#### [ACTIVITY]
How many lines of the records below contain the word "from"? Answer with the number alone.

#### [THE INPUT]
_ _ _

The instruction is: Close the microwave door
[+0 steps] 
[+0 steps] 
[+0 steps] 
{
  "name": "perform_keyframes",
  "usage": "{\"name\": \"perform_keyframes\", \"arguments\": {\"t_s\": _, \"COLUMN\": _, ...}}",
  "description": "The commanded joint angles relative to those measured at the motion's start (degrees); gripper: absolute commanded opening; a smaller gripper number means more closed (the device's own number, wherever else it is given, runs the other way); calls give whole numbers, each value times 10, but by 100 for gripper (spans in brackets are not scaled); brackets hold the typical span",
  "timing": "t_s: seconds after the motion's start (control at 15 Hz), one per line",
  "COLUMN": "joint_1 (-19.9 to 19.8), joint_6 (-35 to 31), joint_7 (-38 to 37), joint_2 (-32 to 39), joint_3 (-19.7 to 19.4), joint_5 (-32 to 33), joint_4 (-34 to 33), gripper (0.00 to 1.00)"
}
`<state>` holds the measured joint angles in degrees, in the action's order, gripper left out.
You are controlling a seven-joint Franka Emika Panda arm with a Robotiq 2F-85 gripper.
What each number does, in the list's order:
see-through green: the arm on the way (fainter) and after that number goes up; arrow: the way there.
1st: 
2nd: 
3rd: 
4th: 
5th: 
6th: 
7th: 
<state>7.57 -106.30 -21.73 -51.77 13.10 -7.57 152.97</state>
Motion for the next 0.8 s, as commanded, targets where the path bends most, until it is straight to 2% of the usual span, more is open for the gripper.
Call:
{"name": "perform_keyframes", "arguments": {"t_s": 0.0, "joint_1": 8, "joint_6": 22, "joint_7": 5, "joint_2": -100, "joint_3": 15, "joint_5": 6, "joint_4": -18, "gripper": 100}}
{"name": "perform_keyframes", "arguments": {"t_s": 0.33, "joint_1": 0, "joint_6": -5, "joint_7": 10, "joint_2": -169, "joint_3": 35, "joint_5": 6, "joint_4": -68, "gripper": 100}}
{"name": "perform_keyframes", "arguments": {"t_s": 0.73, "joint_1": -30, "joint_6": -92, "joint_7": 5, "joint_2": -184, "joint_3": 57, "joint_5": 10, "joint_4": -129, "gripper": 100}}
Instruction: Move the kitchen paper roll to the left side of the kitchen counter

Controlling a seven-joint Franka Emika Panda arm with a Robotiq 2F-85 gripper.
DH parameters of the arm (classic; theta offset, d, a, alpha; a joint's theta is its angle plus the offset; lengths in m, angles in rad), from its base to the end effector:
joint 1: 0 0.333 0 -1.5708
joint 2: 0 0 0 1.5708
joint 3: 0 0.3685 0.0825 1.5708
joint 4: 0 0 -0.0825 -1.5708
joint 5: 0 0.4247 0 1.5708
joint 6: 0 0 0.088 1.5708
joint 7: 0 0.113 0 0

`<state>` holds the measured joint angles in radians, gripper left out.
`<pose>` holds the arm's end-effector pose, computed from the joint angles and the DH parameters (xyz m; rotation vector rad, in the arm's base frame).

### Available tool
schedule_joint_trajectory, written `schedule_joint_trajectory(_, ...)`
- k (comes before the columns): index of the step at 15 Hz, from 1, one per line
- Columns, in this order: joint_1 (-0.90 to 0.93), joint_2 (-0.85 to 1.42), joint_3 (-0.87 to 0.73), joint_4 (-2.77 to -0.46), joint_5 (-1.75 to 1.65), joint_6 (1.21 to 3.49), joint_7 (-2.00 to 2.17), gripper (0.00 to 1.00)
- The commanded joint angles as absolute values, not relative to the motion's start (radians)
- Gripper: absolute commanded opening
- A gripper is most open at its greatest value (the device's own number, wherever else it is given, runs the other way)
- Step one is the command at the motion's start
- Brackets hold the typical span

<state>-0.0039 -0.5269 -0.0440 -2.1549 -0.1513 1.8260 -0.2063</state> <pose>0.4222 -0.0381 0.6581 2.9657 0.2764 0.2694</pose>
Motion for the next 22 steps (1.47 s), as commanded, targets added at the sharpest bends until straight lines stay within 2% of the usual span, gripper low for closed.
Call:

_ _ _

#### [YOUR RESPONSE]
3